Витольд уже начинал жаловаться на то, что его люди, не привыкшие к такому наслаждению, болели от избытка и умирали от достатка; просил он также о том, чтобы снова своих татаров, литовцев и русских отправить на хлеб и воду домой.
Пан Винцентий из Гранова, рыцарь по призванию, который и за границей бывал и не в одной стране ломал копья, бился ещё хорошо, хотя уже на коня иногда очень трудно бывало сесть. Однако, сев (в доспехах его подсаживали), держался крепко и сёк яростно. Для своих был он добрым братом, его также любили, начиная от короля и до слуг, все, за это он многое позволял, видимо, и другим и себе. Набожный, он часто каялся и исповедовался, одаривал костёлы, сыпал милостыню, но шутил на этот счёт также не скупо. В поле с кусочком сухого хлеба выдержать, попив воды, не было для него новостью; за то, когда присаживался к миски и кувшину, редко кто с ним справлялся. Со своим братом панм Николаем вдвоём съедали в обед целого телёнка, не считая того, что находилось при этом более мелкого. Лохань грушек между обедом и ужином при стаканах смести было ему легко. Хоть он сам говорил, что силы немного потерял, подковы ломал легко, что в данное время не было удивительным, потому что племянница Ягайлы, панна во цвете лет, тоже таким образом развлекалась.

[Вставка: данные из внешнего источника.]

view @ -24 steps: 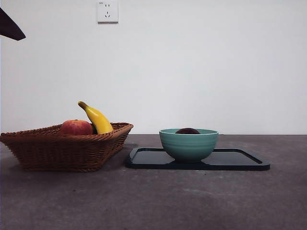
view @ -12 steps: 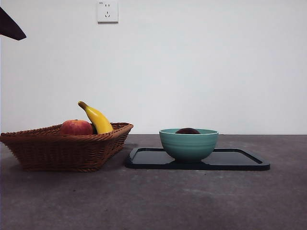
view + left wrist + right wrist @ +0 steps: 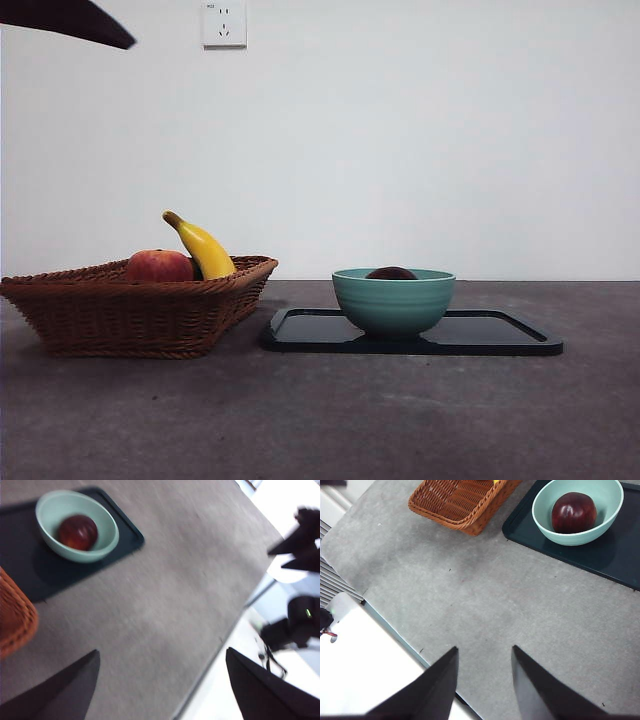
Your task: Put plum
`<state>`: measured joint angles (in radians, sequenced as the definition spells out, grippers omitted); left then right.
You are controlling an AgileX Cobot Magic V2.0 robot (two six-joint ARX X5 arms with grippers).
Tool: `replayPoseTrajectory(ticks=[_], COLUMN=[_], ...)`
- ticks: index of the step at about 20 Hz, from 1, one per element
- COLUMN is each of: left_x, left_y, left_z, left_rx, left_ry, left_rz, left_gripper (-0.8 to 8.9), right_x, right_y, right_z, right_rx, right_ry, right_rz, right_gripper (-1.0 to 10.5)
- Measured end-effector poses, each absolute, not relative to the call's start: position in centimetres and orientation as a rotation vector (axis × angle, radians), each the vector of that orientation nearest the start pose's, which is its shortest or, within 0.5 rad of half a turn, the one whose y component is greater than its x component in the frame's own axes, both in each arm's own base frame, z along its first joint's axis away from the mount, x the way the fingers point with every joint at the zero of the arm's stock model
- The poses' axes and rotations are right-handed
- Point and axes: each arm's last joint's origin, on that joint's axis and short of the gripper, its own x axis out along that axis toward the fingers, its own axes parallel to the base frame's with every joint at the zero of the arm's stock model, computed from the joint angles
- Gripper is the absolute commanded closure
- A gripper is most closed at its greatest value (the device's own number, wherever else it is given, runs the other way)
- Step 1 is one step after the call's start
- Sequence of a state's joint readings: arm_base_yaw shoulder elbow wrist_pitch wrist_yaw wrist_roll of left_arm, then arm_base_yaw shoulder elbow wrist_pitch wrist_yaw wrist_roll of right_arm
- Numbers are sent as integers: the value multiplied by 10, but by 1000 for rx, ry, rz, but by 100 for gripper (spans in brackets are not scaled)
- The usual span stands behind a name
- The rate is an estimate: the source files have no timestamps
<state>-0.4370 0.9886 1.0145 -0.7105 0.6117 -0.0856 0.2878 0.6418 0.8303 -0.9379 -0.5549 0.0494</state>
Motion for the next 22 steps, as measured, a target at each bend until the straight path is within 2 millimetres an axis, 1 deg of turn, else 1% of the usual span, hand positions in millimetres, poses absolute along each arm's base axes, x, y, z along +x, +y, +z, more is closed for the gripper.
replayPoseTrajectory(ticks=[3,5,7,9,12,17,22], left_x=[184,202,222,243,273,315,340], left_y=[-109,-122,-139,-158,-188,-228,-262], left_z=[347,360,370,374,366,342,316], left_rx=[-138,-128,-121,-108,-78,-26,18], left_ry=[759,751,751,760,792,836,872], left_rz=[-904,-884,-884,-873,-841,-772,-744], left_gripper=[409,409,409,409,409,409,409], right_x=[97,97,97,97,97,97,97], right_y=[45,45,45,45,45,45,45], right_z=[303,303,303,303,303,303,303], right_rx=[147,147,147,147,147,147,147], right_ry=[784,784,784,784,784,784,784], right_rz=[783,783,783,783,783,783,783], right_gripper=[775,776,775,775,775,775,776])
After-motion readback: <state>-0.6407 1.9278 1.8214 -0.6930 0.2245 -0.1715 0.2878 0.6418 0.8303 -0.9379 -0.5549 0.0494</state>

Итак, приготовили гомерическое пиршество на тевтонских кухнях в Торуни, а то, что заграничную приправу тут не экономили, вкушали много за столом обильным и изысканным. Подвыпившая молодёжь не выдержала без скрипача, кобзы и всякой музыки; при этом без прекрасного пола танец не весел, должны были приглашать горожанок. Было их в Торуни достаточно, вдов солдат, павших под Грюнвальдом. Оплакав сиротство, младшие думали о жизни. Иные большой политикой хотели захватить сердца победителей, не было, поэтому, дня без пиршества, а вечера без танцев. Не было также дня без раздора и шумного спора, но тот при чарке улаживался. В наихудшем случае пан из Гранова вызывал к себе поссорившихся и успешно мирил их.

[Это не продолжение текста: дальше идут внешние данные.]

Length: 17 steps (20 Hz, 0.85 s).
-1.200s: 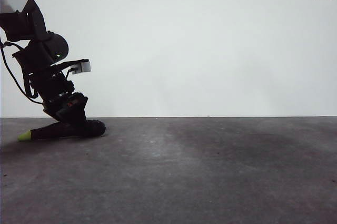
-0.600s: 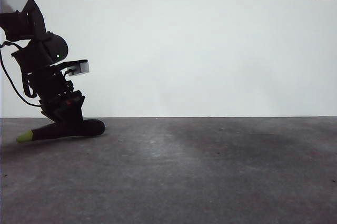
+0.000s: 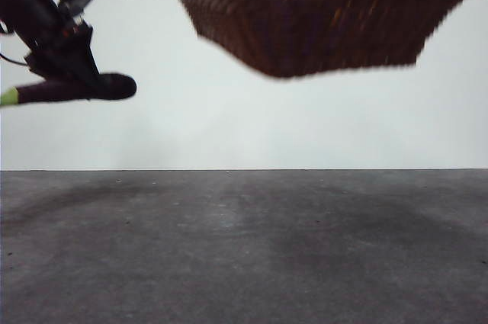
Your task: Help me put the vegetables on the table into the basket
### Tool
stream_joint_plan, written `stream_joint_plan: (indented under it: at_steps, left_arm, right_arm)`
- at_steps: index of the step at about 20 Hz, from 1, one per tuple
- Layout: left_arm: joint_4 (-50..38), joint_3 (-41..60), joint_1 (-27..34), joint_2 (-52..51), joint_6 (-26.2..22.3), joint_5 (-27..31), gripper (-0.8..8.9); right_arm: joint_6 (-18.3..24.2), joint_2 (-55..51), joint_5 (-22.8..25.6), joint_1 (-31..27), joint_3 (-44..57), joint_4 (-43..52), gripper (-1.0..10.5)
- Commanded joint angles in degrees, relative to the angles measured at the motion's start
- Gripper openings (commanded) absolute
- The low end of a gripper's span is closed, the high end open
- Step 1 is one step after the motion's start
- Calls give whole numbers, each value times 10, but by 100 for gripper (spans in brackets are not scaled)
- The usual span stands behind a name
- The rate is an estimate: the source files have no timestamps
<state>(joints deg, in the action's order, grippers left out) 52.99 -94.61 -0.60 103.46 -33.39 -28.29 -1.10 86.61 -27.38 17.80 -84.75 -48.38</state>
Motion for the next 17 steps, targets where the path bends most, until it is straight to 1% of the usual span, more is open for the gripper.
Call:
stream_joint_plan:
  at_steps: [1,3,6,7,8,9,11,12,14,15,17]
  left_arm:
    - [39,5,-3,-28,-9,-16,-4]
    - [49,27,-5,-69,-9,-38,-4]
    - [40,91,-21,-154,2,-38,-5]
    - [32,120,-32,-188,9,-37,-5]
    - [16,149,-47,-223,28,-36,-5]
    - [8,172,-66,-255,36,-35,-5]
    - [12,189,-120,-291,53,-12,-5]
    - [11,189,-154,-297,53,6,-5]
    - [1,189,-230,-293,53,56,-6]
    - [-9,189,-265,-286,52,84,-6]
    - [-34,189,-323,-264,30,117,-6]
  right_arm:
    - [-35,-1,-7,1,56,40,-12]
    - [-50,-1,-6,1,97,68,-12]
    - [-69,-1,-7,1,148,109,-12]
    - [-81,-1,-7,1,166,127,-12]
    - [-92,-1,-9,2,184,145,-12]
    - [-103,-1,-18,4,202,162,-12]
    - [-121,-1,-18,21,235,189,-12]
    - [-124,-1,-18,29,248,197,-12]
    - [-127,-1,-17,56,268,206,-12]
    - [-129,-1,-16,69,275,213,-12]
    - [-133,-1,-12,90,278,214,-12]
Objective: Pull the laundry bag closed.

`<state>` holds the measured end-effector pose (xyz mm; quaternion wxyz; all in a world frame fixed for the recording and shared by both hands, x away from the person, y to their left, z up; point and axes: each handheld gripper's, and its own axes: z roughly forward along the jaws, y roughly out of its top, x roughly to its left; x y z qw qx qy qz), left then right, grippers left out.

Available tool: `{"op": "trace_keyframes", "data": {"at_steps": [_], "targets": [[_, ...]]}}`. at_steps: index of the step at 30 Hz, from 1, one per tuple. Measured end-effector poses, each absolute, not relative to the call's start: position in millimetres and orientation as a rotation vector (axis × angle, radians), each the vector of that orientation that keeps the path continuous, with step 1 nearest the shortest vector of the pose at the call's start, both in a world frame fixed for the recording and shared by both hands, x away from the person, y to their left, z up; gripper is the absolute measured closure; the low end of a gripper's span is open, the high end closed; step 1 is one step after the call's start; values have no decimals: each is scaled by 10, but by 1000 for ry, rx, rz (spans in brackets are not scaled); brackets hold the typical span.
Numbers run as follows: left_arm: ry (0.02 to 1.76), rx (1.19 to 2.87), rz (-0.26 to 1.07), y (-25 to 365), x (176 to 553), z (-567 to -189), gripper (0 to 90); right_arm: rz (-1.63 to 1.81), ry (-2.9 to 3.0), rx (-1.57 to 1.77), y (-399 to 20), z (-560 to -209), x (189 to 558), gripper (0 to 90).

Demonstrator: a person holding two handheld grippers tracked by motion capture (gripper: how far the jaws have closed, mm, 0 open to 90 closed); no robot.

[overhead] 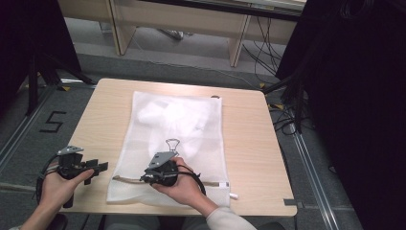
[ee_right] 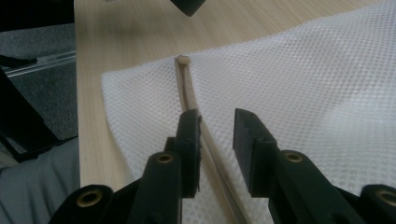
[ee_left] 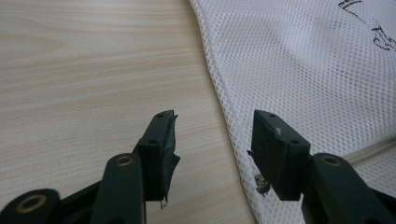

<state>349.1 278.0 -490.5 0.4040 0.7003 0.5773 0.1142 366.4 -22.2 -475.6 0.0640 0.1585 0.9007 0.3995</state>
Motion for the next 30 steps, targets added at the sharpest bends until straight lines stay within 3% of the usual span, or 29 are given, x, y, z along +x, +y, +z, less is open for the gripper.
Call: {"op": "trace_keyframes", "data": {"at_steps": [22,30], "targets": [[1483,1747,296,2813,3484,-4900,492,1203,2787,450,333,-4822,3727,800],[1487,1755,298,2825,3482,-4898,492,1190,2821,459,514,-4889,3785,782]]}}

Таким образом, жизнь здесь проходила так мило, как в раю, и мало кто вздыхал о возвращении, пожалуй, лишь те, кто оставил молодую жену и маленького ребёнка. Из торуньских жителей почти все остались при домах и примерились с неизбежностью. Те, которым правление крестоносцев не было по вкусу, покланялись новым богам, как епископ Куйавский; другие смирились с предназначенным. Особенную милость старались получить себе старшины у пана каштеляна Накельского и его рыцарства. Несмотря на то, что для своих он был добрый и мягкий как барашек, это ломание подков отзывалось в его характере; сопротивления не любил и ломал его также немилосердно. Он, что солдата своего, когда его камень, со стен падающий, придавил, как ребёнка пеленовал, непокорных пленников приказал вырезать, и смотрел на экзекуцию, кушая грушки из лохани. Притом, пиршество шло своей дорогой, а дисциплина и бдительность не запускались. В замке всё шло даже до избытка аккуратно и внимательно присматривали за людьми.
Двоих подозреваемых, при которых нашли какие-то письма, пан каштелян
Таким образом, боялись пана из Гранова и, может быть, поэтому ему устраивали великолепные пиршества. Особенно был старательным на них бургомистр Вердер, который думал и о городе, и о себе, дабы оба могли сэкономить. Каменица Вердера не уступала дому пани Носковой. По правде говоря, и тут сразу припрятали ценности по подземельям, когда Торунь занимала новая дружина, понемногу, однако, когда убеждались, что никакой грабёж не угрожал, выходило это назад на столы и на шкафы, потому что хотели перед шляхтой мещанским богатством похвастаться.